From the first line of the data below, copy each line up to the one containing "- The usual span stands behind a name", and include that line too.

--- Stored records ---
---
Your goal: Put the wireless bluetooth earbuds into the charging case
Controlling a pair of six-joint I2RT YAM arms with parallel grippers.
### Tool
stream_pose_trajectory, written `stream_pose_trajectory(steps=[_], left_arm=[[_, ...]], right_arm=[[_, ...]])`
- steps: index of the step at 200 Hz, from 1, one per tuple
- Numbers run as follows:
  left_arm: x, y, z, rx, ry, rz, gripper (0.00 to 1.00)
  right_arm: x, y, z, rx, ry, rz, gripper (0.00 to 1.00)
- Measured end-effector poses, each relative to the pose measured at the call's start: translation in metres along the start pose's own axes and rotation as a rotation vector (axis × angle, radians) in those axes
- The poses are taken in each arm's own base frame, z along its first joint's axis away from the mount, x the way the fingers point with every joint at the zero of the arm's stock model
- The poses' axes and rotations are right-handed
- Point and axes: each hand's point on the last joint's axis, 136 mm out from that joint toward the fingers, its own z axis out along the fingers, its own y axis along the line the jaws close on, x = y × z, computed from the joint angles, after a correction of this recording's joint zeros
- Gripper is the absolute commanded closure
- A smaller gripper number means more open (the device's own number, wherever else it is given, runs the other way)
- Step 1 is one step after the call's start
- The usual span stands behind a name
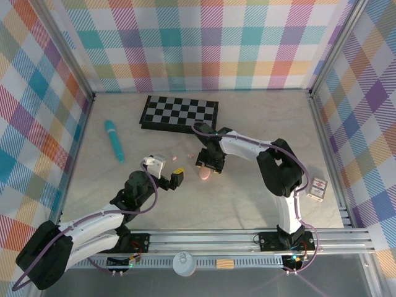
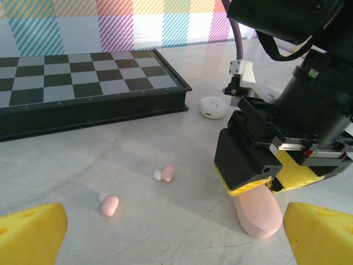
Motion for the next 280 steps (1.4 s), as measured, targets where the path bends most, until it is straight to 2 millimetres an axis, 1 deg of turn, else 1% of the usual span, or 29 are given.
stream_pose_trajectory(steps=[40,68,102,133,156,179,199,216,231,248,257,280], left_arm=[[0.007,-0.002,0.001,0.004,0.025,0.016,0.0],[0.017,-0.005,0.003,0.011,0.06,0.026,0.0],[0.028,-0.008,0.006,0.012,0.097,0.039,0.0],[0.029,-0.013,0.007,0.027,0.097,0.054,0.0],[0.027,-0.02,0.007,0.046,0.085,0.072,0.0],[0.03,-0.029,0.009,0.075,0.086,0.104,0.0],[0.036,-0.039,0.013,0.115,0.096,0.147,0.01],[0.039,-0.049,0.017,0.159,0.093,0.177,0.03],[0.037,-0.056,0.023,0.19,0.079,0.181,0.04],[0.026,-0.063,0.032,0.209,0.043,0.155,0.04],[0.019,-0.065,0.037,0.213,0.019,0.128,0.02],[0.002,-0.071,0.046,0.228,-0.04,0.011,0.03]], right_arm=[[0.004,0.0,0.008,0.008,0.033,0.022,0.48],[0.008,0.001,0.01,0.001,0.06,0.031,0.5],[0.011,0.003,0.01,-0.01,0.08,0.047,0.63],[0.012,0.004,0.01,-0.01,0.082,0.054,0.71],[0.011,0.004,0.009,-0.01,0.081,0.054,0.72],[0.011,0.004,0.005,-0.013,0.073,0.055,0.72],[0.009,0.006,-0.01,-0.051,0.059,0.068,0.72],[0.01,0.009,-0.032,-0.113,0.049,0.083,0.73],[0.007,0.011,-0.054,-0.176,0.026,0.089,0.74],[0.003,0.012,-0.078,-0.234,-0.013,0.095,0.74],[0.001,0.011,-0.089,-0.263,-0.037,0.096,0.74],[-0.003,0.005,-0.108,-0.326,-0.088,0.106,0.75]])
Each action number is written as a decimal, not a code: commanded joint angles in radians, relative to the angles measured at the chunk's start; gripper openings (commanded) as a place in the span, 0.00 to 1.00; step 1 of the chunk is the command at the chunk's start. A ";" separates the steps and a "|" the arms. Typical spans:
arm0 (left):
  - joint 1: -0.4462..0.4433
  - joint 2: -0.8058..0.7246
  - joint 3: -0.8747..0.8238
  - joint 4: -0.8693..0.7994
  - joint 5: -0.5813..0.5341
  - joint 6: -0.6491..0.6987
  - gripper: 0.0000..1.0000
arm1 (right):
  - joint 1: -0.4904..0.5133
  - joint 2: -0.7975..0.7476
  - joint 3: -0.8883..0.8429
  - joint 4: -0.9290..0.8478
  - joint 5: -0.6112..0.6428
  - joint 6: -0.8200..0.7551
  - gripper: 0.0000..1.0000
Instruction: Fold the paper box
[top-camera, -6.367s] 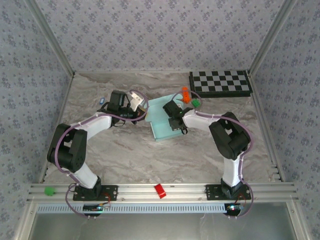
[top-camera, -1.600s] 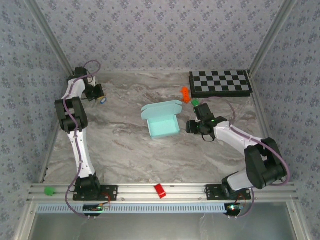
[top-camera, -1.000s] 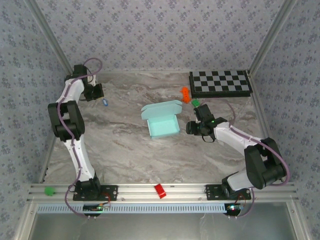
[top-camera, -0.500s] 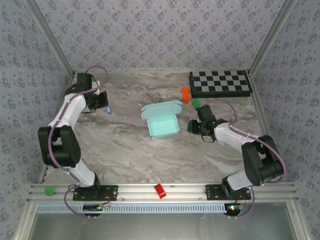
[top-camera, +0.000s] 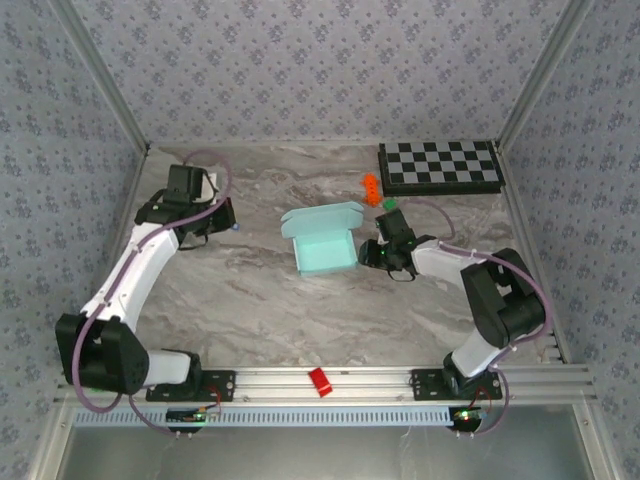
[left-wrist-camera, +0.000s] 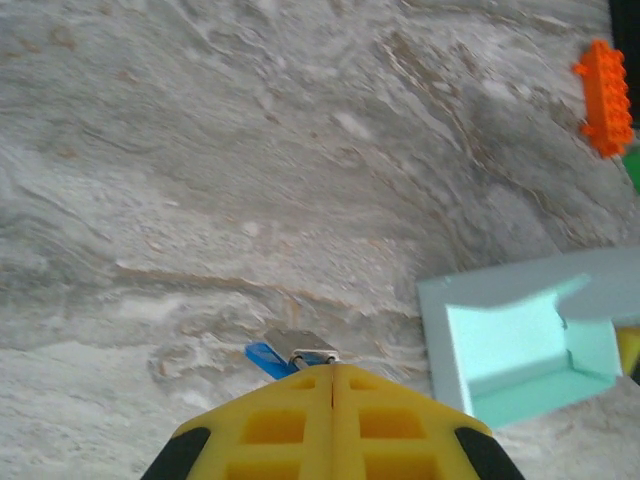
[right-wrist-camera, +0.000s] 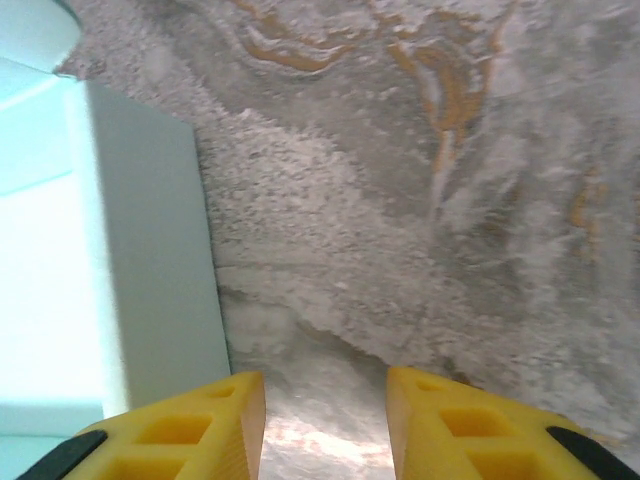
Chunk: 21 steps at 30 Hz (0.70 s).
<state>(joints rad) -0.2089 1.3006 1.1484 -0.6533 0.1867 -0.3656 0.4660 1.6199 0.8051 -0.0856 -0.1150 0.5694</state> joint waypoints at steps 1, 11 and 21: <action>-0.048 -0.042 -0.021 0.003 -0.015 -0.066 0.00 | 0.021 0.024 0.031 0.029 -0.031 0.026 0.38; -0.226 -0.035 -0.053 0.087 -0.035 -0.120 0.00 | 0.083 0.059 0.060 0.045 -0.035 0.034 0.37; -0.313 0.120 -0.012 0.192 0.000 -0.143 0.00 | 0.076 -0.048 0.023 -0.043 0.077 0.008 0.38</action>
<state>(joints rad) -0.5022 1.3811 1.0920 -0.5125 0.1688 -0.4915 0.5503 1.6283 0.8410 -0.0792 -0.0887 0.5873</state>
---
--- Answer box ---
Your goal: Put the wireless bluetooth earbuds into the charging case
Controlling a pair of six-joint I2RT YAM arms with parallel grippers.
### Tool
stream_pose_trajectory, written `stream_pose_trajectory(steps=[_], left_arm=[[_, ...]], right_arm=[[_, ...]])`
- steps: index of the step at 200 Hz, from 1, one per tuple
- Numbers run as follows:
  left_arm: x, y, z, rx, ry, rz, gripper (0.00 to 1.00)
  right_arm: x, y, z, rx, ry, rz, gripper (0.00 to 1.00)
- Measured end-effector poses, each relative to the pose measured at the call's start: translation in metres along the start pose's own axes and rotation as a rotation vector (axis × angle, radians) in those axes
- The poses are taken in each arm's own base frame, z along its first joint's axis away from the mount, x the way the fingers point with every joint at the zero of the arm's stock model
- The poses' axes and rotations are right-handed
- Point and axes: each hand's point on the last joint's axis, 136 mm out from that joint toward the fingers, its own z axis out along the fingers, its own y axis along the line the jaws close on, x = y × z, computed from the joint angles, after a correction of this recording's joint zeros
- Gripper is the absolute commanded closure
- A smaller gripper number means more open (the device's own number, wherever else it is given, runs the other way)
- Step 1 is one step after the call's start
- The usual span stands behind a name

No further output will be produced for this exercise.